Wednesday, September 4, 2013

Main street oakwood


 

Robert D. Coleman, known as Bob, or Bobbie as a young boy, was born to John and Oleta Coleman on July 18, 1925, the fourth of six children. He attended Oakwood School through all 12 grades and graduated in 1943. The Coleman family owned and operated Oakwood Produce on Main    Street Oakwood. His Father, John Coleman also drove the Oakwood school bus for 21 years.

Robert D. Coleman wrote a series of articles under the entitlement, Main Street Oakwood. These articles are as he remembered them when he was 7 years old, before his family moved to the farm after the death of his grandfather.

Robert D. Coleman was drafted into the United States Navy in June, 1944 and served twenty-four months, mostly in the South Pacific, Japan, Philippines and Northern China. His ship was the U.S.S. Woodford AKA 86, an attack cargo vessel. The first load of cargo was a load of beer from Norfolk, VS to Pearl Harbor. The second load of cargo was from Pearl Harbor to Okinawa. This was a load of five-inch mortar shells.

  After being discharged from the Navy, Bob attended Oklahoma A&M (OSU). He was a member of Theta Chi Fraternity and received his BS degree in accounting in June 1950.

Bob married Jean Davis on September 14, 1952.

After graduation he was employed by CR Anthony Company, Oklahoma Department of Mental Health and the State Treasurer's Office.

In 1959 He purchased Peery's Flower Shop in Oklahoma City and changed the name to Coleman's Flowers Inc.

He was the winner of the Oklahoma State Florists' Association Designer of the Year in 1974.

Mr. Coleman is a member of Northwest Christian Church and Northwest Optimist Club, and was a distinguished president twice.

He is also an amateur artist and his home is decorated with his paintings.

Mr. Coleman considers himself an amateur genealogist, researching the Coleman Family to 1676 in Germany, Scott Family to 1722 in Tennessee, the Haney Family 1800 in South Carolina and the Wood Family to 1760, Johnson, Jonsen, Beckmon from Germany.

 

MAINSTREET OAKWOOD

I lived on Main Street Oakwood during my adolescence years. Main Street started at the top of the hill on the east and extended about seven blocks to the dead end at the hilltop on the west. There were houses on each side on East Main, but only one house faced the street on West Main. Several families owned businesses on the street and some of these families had living quarters either over or behind the businesses. Though it has been more than a half century ago, my memory recalls many incidents from my early years.

Oakwood was a sleepy town twenty miles west of Watonga and twenty miles east of Seiling.
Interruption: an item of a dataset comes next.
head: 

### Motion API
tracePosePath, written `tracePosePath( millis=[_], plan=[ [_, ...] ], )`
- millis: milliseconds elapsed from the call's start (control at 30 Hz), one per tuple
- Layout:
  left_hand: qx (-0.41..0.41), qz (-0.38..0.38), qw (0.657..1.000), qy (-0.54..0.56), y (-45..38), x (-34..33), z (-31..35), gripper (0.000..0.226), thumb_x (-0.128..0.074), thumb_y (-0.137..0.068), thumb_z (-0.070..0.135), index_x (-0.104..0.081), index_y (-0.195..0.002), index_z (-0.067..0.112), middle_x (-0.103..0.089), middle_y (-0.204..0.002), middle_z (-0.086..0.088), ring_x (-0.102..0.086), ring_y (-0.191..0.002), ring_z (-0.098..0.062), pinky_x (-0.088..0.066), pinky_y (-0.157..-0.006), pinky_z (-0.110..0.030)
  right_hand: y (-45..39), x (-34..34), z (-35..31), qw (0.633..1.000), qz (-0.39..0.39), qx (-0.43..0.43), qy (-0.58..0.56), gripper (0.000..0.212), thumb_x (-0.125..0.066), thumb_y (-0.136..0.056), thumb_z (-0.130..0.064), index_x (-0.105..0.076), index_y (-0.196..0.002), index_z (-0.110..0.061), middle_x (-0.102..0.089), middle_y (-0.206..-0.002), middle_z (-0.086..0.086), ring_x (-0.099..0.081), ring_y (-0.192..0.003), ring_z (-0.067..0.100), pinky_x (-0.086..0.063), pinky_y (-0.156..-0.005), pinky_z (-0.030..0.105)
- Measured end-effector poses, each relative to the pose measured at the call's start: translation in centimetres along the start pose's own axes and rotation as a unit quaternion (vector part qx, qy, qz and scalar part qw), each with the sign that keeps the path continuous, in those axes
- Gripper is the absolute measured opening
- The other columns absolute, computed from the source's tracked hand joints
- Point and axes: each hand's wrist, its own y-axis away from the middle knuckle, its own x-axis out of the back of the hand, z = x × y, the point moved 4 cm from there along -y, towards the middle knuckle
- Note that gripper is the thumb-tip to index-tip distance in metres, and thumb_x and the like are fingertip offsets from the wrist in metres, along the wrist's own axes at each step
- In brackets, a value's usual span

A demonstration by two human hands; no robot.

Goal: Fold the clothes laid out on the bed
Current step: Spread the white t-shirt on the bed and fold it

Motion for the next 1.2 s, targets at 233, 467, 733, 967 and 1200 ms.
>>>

Geographically it is less than one half mile square, a glen in earth's topography, the upper drainage follows the Santa Fe Railroad right-of-way and dumps the access waters into Big Baby Creek.

The town was unofficially called Edsel, but when it came time to name the post office, the postmaster, Mrs. Mills named it Oakwood. Their were many varieties of oak trees with their lush green leaves and they turned to bright hews of yellow to red in the fall. Why should our hometown be called by any other name? The population in the early nineteen-thirties was probably four hundred people. We, as a family knew about ninety-nine percent of them as we lived on Main Street of Oakwood, Oklahoma.
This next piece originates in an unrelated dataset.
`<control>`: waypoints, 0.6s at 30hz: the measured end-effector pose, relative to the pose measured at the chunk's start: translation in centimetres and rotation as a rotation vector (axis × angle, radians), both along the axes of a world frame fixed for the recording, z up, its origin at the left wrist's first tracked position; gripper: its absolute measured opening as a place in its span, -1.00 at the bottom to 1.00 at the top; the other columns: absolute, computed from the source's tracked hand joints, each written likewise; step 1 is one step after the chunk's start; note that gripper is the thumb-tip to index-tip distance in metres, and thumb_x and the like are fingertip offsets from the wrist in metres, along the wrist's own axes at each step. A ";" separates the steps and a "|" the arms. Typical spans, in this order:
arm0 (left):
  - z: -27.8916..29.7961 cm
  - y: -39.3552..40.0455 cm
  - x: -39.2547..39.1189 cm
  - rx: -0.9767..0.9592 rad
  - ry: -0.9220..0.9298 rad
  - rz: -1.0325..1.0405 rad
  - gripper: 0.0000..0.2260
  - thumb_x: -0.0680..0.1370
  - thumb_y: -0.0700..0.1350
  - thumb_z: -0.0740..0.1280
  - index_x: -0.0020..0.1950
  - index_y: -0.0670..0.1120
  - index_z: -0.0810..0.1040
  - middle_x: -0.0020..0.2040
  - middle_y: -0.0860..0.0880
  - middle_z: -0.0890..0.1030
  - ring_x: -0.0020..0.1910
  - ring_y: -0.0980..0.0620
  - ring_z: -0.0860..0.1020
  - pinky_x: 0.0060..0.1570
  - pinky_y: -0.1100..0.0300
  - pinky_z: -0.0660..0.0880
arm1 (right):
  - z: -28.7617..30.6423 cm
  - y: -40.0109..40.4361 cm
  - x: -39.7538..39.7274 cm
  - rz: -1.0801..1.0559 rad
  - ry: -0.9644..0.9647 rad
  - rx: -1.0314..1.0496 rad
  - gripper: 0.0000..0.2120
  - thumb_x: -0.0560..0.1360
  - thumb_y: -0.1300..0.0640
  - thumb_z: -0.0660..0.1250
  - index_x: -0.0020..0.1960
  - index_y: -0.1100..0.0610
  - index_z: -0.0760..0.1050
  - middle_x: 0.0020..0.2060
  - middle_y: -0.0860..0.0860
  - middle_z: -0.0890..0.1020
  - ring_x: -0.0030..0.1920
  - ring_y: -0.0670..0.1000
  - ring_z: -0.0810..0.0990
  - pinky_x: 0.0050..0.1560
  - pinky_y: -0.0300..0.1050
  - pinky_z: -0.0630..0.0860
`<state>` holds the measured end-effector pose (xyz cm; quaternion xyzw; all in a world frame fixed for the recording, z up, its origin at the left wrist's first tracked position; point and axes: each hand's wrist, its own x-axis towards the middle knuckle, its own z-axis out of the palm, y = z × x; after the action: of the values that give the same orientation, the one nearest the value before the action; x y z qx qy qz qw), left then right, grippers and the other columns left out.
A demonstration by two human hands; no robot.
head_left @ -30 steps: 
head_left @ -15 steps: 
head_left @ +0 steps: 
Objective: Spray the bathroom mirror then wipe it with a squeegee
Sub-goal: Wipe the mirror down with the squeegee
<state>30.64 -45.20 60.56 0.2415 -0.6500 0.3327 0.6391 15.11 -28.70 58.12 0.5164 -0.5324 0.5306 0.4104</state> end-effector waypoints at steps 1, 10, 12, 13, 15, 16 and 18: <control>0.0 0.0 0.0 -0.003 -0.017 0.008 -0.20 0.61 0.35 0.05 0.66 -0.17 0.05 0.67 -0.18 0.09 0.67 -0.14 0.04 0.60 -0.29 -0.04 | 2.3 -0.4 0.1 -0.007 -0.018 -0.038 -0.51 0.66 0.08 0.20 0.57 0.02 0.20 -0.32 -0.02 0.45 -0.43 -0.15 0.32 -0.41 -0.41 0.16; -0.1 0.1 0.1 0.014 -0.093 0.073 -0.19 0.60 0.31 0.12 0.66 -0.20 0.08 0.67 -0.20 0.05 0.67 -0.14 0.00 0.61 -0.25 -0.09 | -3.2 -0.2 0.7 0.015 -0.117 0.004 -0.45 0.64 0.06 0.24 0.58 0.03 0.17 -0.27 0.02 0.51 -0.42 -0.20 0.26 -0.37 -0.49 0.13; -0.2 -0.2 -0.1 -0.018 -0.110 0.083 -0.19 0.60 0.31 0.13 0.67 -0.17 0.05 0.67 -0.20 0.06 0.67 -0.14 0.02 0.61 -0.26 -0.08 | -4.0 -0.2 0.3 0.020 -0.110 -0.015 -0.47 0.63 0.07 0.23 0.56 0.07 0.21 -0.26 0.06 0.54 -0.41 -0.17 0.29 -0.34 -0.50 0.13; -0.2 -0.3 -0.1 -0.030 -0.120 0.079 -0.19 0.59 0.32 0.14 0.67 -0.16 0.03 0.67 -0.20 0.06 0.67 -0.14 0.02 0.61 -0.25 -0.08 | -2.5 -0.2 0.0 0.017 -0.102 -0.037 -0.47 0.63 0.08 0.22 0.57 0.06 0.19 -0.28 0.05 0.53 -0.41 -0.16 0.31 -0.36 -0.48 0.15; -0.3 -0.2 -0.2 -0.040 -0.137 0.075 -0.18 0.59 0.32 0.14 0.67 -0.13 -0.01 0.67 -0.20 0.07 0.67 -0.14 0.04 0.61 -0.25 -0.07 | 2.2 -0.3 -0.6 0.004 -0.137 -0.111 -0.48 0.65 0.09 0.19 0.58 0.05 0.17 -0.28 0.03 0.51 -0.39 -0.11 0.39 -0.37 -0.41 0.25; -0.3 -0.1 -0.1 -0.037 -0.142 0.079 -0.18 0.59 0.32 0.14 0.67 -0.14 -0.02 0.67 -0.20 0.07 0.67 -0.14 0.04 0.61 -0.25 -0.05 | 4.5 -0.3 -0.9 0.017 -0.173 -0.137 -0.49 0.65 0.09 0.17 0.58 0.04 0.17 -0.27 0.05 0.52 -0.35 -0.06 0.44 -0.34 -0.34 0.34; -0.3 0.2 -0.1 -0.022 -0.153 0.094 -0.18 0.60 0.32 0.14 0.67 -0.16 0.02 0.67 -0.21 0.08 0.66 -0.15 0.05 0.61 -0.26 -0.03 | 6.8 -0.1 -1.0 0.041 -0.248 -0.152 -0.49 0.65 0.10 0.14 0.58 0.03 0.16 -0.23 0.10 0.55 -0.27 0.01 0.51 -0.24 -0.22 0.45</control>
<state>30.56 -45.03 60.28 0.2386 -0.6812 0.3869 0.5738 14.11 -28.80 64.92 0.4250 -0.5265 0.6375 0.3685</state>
We knew many of the people because we delivered the Daily Oklahoma, the Wichita Eagle Newspapers and also the Saturday Evening Post Magazine. The publications were delivered to Abb Smith's house in the far southeast part of the town to Nick Hunck's house in the far northeast sector. We delivered from Lynn Sions who lived in the southwest part of town to Joe Stein living in the northwest part.

One day a man on Main Street asked me about the headlines of the Wichita Eagle and since I was not old enough to read political words, I just turned the paper so he could read it. The man purchased the paper.

 

 

FIRES OF MAIN STREET OAKWOOD

 Fires in the small town were devastating. There was no fire fighting equipment other than a bucket brigade and the supply of water from the horse tank in the middle of Main Street. The water was of little consequence and the wooden structures usually burned out of control, turning them into ashes as the people stood by helplessly.

One was a store building where Blanche Hole had her feed store. It was a produce business where my parents purchased cream, eggs and chickens from the farmers and in turn sold them livestock feed.

The building burned in 1924 along with a grocery store and hardware. Our shoes burned in the fire and the next day our grandfather purchased us all a new pair.

The lodge hall at near the west end on the north side of the street also burned.

The bales of cotton smoldered throughout the night and blazed out early in the morning.

The C.A. Sions store burned one Saturday afternoon.

The Harry Fielder Store flamed out in the middle of one night and burned everything.

 There were probably more fires before I was aware of them.